§ Data extract
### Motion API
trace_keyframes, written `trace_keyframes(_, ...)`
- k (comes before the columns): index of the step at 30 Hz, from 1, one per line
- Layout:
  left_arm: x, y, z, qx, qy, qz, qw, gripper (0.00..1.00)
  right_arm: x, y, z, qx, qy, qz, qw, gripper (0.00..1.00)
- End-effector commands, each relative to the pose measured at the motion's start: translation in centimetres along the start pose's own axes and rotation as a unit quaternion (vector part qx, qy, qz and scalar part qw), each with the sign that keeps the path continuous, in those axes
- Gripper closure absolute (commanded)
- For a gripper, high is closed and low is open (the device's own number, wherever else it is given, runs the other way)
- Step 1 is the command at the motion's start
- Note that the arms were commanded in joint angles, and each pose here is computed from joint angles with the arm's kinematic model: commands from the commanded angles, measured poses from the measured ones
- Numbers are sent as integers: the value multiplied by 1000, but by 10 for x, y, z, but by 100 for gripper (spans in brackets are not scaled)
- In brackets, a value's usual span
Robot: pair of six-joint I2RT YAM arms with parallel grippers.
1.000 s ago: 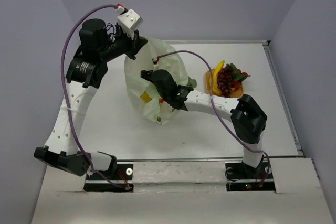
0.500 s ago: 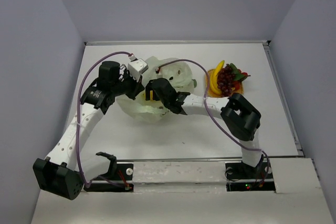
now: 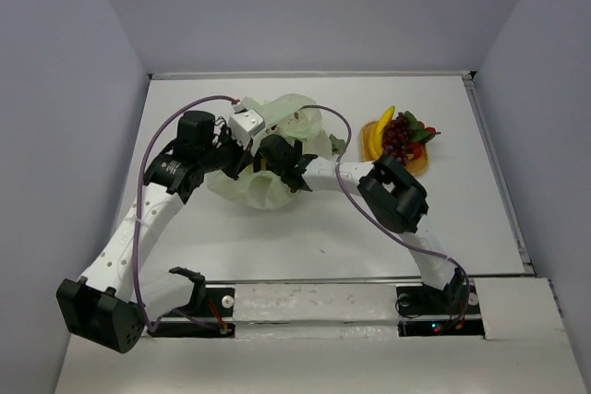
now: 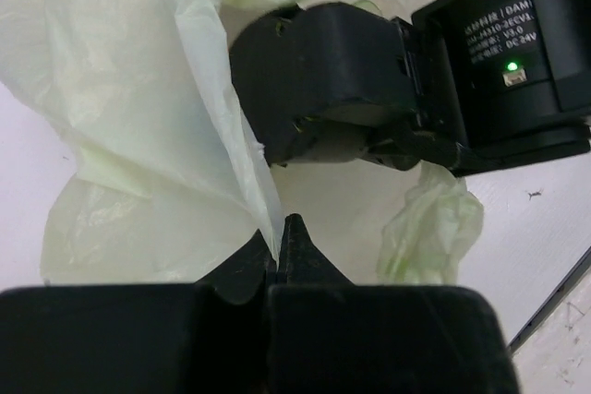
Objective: Take the fake fruits out of the plastic bag
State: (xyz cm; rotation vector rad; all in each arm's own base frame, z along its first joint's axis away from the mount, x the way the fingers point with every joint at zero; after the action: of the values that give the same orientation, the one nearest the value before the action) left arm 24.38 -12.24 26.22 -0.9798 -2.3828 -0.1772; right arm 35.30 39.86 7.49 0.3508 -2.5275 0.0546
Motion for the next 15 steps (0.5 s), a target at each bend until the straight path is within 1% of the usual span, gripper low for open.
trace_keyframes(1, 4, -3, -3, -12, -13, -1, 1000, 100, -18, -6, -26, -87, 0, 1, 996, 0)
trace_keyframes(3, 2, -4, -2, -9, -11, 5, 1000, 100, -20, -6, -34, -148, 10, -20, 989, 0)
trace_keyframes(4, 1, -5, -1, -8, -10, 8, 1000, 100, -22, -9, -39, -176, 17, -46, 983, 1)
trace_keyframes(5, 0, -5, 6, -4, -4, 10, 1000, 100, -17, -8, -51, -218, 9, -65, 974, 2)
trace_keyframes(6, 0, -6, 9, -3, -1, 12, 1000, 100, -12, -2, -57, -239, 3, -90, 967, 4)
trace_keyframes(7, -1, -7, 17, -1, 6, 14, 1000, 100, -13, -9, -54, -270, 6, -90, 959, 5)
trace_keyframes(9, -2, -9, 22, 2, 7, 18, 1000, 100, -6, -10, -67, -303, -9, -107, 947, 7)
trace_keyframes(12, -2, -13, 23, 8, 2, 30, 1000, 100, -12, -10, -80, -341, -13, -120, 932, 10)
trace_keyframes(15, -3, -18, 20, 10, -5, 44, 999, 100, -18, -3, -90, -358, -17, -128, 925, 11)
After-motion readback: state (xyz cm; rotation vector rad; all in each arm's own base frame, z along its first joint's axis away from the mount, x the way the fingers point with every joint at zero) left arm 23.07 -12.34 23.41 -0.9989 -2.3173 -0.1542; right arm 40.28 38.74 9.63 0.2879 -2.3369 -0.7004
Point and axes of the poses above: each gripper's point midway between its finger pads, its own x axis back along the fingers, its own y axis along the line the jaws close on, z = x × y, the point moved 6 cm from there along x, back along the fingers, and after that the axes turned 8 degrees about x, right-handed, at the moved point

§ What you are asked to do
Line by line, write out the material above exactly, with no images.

§ Result for this task
### Motion API
trace_keyframes, written `trace_keyframes(_, ...)`
- k (comes before the columns): index of the step at 30 Hz, from 1, one per line
- Layout:
  left_arm: x, y, z, qx, qy, qz, qw, gripper (0.00..1.00)
  right_arm: x, y, z, qx, qy, qz, qw, gripper (0.00..1.00)
- End-effector commands, each relative to the pose measured at the motion's start: translation in centimetres along the start pose's own axes and rotation as a unit quaternion (vector part qx, qy, qz and scalar part qw), each with the sign that keeps the path continuous, in those axes
- Gripper closure absolute (commanded)
- For a gripper, high is closed and low is open (the device's own number, wherever else it is given, runs the other way)
- Step 1 is the command at the motion's start
- Note that the arms were commanded in joint angles, and each pose here is computed from joint angles with the arm's kinematic model: commands from the commanded angles, measured poses from the measured ones
- Numbers are sent as integers: the value multiplied by 1000, but by 10 for x, y, z, but by 100 for gripper (spans in brackets are not scaled)
- In brackets, a value's usual span
Robot: pair of six-joint I2RT YAM arms with parallel grippers.
1.000 s ago: 
0.500 s ago: 
now: 
now: 
Objective: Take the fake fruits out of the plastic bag
State: (xyz cm; rotation vector rad; all in each arm's own base frame, z along its first joint's axis away from the mount, x the way the fingers point with every joint at zero; after the action: of the values that give the same orientation, the one nearest the value before the action) left arm 24.38 -12.24 26.22 -0.9798 -2.3828 -0.1772; right arm 35.30 39.86 7.49 0.3508 -2.5275 0.0546
Motion for the next 15 steps (0.5 s), a target at each bend until the straight path is within 1% of the usual span, gripper low for open.
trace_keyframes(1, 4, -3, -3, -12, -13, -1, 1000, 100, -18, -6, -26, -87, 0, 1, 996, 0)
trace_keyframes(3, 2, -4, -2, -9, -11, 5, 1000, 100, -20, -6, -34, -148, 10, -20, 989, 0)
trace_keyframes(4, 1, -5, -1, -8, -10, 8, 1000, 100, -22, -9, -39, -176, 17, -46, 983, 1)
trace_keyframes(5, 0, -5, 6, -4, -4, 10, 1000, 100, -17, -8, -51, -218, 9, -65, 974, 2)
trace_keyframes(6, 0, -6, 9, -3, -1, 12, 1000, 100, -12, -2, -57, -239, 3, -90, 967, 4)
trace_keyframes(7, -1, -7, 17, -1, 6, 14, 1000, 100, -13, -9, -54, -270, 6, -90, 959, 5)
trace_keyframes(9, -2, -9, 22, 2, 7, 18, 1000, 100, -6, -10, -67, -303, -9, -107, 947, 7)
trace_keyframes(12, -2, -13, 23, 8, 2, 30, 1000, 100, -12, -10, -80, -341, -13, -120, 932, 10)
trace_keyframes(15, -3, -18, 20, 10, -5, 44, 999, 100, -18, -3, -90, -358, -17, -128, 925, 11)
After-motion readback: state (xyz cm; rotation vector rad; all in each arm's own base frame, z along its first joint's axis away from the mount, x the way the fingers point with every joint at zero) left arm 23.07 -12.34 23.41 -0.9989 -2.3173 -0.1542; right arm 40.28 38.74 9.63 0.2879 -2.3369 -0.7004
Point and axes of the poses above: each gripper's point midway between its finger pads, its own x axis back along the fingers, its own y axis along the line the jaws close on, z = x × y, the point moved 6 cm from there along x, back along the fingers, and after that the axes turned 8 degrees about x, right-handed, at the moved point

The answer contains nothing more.